• [What you will do]
Report only the number of lines in this material that include "from".

• [Records for processing]
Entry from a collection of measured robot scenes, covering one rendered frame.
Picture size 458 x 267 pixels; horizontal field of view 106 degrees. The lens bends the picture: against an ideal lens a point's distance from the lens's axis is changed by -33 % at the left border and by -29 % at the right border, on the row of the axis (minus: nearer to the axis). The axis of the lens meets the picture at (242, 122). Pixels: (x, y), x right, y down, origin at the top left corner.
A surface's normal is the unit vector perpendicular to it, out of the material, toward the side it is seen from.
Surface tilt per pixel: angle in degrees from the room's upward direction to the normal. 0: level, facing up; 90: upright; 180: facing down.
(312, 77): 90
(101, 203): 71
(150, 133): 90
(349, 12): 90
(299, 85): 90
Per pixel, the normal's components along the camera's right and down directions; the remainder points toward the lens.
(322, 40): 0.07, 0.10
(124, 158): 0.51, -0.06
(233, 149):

• [Written solution]
4